The second, much larger group consists of patients in whom mental disorders are, as it were, an integral part of the clinical picture of the disease. These are patients with psychosomatic nataugia, along with severe symptoms of internal diseases (hypertension, peptic ulcer disease, diabetes) neurotic and pathocharacterological reactions are observed.

The third group includes patients with acute mental disorders (psychosis). Such conditions develop either in severe acute diseases with high fever (lobar pneumonia, typhoid fever) or severe intoxication (wasting renal failure), or for chronic diseases in the terminal stage (cancer, tuberculosis, kidney disease).

In the clinic of internal diseases, despite the wide variety of psychological reactions and more pronounced mental disorders, the most common are the following: 1) asthenic; 2) affective (mood disorders); 3) deviations in characterological reactions; 4) delusional states; 5) syndromes of stupefaction; 6) organic psychosyndrome.

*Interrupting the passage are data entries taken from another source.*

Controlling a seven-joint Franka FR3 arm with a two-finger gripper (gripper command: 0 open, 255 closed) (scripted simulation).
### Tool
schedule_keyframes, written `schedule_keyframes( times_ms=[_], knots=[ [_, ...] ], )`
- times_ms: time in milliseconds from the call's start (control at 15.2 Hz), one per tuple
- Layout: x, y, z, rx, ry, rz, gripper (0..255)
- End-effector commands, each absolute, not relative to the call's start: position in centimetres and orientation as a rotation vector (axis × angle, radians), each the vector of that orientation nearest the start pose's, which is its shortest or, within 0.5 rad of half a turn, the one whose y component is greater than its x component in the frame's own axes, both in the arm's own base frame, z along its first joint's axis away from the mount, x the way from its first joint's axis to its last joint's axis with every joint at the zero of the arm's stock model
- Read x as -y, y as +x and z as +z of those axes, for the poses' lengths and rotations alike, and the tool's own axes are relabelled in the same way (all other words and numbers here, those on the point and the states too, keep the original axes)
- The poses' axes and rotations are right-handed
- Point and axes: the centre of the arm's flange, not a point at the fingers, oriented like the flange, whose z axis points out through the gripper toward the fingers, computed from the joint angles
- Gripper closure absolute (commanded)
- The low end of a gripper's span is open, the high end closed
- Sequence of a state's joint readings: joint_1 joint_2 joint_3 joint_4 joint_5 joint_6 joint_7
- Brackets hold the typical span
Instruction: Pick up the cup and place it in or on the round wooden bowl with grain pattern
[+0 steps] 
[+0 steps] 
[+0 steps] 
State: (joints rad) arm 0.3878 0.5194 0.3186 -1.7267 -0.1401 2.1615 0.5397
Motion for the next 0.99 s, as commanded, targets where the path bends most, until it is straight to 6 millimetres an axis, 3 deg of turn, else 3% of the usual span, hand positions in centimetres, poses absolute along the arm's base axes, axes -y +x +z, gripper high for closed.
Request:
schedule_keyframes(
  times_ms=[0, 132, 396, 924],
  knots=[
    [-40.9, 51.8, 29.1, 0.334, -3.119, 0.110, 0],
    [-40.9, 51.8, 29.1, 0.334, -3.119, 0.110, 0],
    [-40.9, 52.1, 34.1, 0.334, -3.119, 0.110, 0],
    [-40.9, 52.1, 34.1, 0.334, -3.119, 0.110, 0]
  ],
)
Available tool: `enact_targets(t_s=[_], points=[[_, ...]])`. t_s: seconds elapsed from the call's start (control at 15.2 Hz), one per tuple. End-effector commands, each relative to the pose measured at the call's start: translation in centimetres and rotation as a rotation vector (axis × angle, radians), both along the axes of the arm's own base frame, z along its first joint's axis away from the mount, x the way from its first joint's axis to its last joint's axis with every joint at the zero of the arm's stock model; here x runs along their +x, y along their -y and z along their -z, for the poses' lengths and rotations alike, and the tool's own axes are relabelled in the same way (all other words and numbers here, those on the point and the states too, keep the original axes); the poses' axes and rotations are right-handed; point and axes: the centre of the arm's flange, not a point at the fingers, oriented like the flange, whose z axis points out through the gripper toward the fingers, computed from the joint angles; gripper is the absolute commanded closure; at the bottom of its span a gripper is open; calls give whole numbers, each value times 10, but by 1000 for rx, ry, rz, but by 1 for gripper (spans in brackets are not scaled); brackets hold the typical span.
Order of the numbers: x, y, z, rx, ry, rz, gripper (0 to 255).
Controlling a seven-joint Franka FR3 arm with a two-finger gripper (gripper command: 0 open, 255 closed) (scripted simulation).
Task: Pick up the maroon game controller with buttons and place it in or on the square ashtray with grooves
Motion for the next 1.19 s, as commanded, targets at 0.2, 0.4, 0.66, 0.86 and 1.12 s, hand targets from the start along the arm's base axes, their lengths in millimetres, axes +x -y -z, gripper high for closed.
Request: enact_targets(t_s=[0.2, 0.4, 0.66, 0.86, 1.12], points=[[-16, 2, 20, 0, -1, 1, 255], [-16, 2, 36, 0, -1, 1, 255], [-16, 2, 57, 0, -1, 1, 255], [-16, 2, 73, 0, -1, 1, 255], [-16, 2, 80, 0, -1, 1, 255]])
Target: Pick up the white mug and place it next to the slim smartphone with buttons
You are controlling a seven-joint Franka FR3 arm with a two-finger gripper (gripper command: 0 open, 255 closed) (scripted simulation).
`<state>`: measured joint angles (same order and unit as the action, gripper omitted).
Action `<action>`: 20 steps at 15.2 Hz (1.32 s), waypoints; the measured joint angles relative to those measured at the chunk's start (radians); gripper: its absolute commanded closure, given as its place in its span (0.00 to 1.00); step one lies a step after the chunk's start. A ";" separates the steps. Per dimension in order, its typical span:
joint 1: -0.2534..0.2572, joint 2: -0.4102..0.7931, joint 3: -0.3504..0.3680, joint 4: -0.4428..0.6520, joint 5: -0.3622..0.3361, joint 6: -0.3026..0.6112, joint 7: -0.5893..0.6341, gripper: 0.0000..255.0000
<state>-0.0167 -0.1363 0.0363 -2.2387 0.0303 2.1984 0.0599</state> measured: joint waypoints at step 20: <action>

Asthenia is a core or end-to-end syndrome in many diseases. But it can be either a debut (initial manifestation) or the end of the disease. Typical complaints include weakness, increased fatigue, difficulty concentrating, irritability, intolerance to bright light and loud sounds. Sleep becomes shallow and restless. Patients have difficulty falling asleep, difficulty waking up, and getting up unrested. Along with this, emotional instability, touchiness, and impressionability appear. Asthenic disorders are rarely observed in their pure form; they are combined with anxiety, depression, fears, unpleasant sensations in the body and hypochondriacal fixation on one’s illness. At a certain stage, asthenic disorders can appear in any disease. Everyone knows that common colds and flu are accompanied by similar phenomena, and the asthenic “tail” often persists even after recovery.